Basic Single Timepoint Search
Learn how to create basic single timepoint searches in Atlas.
In this example, we will look for patients presenting with stroke in the ER. Let's first start by simply querying 1000 random patients for a single timepoint.
Note: While there are many formats to accomplish the same result in SQL, we suggest following our format due to the nested structure of medical records.
Query 1000 Random Patients
-- This is the table name which we copy paste into Atlas Enterprise
CREATE OR REPLACE TABLE `gradient-pacs-siskin-172863.eris_test.emergent_stroke` AS (
WITH
timepoint_1 AS (
-- We only select ids
SELECT
Patient.patient_id,
Study.row_id,
Series.series_uid
FROM `gradient-pacs-siskin-172863.eris_test.patients_json` AS Patient,
UNNEST(studies) AS Study,
UNNEST(Study.series) AS Series
-- This is where we will later add our filters
-- WHERE ...
)
-- This is where we format our query to be compatible with Atlas Enterprise
-- The schema is patient_id, row_ids[], series_uids[]
-- Where patient_id, row_ids and series_uids are just STRING and STRING[] datatypes
-- Each row represents a patient and all the study/series ids selected for that patient
SELECT
patient_id,
ARRAY_AGG(row_id) as row_ids,
ARRAY_AGG(series_uid) as series_uids
FROM timepoint_1
GROUP BY patient_id
ORDER BY patient_id
LIMIT 1000
)
Filtering for Stroke or Hemorrhage and CT Modality
Next, let's filter only for where stroke or hemorrhage are present in the positive findings of the radiology note. We also want to only look at CT modality.
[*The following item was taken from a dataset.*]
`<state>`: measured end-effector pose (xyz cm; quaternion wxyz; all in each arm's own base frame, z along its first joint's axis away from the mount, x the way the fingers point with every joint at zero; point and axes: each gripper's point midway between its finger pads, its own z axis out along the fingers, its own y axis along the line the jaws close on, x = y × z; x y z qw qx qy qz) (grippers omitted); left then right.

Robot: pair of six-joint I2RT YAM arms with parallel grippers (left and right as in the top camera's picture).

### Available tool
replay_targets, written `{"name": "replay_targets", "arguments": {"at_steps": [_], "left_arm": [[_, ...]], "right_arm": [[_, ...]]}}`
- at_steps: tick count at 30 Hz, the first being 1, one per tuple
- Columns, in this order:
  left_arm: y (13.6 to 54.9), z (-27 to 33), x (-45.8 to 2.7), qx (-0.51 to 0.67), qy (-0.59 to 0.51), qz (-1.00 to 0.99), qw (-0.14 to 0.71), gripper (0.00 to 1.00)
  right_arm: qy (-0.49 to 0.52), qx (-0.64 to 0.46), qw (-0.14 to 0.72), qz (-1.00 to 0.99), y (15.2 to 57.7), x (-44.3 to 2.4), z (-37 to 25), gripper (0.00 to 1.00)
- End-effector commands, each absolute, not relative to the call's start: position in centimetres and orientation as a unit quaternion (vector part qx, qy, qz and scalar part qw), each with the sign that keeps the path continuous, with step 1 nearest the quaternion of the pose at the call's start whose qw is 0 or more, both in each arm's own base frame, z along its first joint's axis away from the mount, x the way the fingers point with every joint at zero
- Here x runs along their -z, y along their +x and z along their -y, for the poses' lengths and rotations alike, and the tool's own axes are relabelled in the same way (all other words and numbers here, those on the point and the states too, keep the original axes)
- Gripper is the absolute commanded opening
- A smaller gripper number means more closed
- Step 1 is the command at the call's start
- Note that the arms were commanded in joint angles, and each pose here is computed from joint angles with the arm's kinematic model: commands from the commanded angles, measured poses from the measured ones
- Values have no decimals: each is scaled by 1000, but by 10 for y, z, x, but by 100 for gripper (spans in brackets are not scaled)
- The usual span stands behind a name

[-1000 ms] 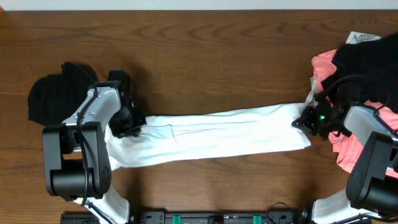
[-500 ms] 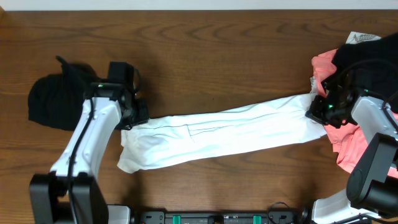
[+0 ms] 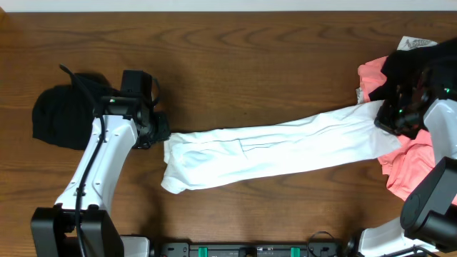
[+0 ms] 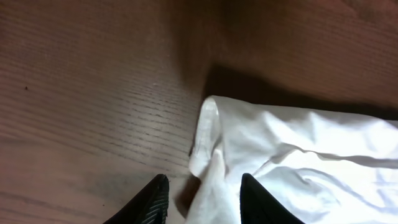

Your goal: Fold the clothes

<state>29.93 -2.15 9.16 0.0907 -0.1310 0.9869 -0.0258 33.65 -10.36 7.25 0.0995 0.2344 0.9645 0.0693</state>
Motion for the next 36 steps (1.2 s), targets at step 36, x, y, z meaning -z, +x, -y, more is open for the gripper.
{"name": "replay_targets", "arguments": {"at_steps": [36], "left_arm": [[308, 19, -97, 20, -131, -985, 109, 38]], "right_arm": [[-54, -85, 32, -994, 305, -91, -138, 1]]}}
CREATE OR REPLACE TABLE `gradient-pacs-siskin-172863.eris_test.emergent_stroke` AS (
WITH
timepoint_1 AS (
SELECT
Patient.patient_id,
Study.row_id,
Series.series_uid
FROM `gradient-pacs-siskin-172863.eris_test.patients_json` AS Patient,
UNNEST(studies) AS Study,
UNNEST(Study.series) AS Series
-- This is where we will later add our filters
WHERE
(Study.positive_entities LIKE '%stroke%' OR Study.positive_entities LIKE '%hemorrhage%')
AND Series.modality = 'CT'
)
SELECT
patient_id,
ARRAY_AGG(row_id) as row_ids,
ARRAY_AGG(series_uid) as series_uids
FROM timepoint_1
GROUP BY patient_id
ORDER BY patient_id
)
Additional Filtering for Manufacturer and Slice Thickness
Perhaps we only want a certain manufacturer with a max slice thickness.
CREATE OR REPLACE TABLE `gradient-pacs-siskin-172863.eris_test.emergent_stroke` AS (
WITH
timepoint_1 AS (
SELECT
Patient.patient_id,
Study.row_id,
Series.series_uid
FROM `gradient-pacs-siskin-172863.eris_test.patients_json` AS Patient,
UNNEST(studies) AS Study,
UNNEST(Study.series) AS Series
-- This is where we will later add our filters
WHERE
(Study.positive_entities LIKE '%stroke%' OR Study.positive_entities LIKE '%hemorrhage%')
AND Series.modality = 'CT'
AND REGEXP_CONTAINS(Series.manufacturer, "(?i)GE|G.E.|OEC Medical Systems")
AND Series.slice_thickness <= 1.25
)
SELECT
patient_id,
ARRAY_AGG(row_id) as row_ids,
ARRAY_AGG(series_uid) as series_uids
FROM timepoint_1
GROUP BY patient_id
ORDER BY patient_id
)
Note: Only the series matching the criteria are highlighted in blue in the UI. You can configure "smart select" settings to change selection behavior.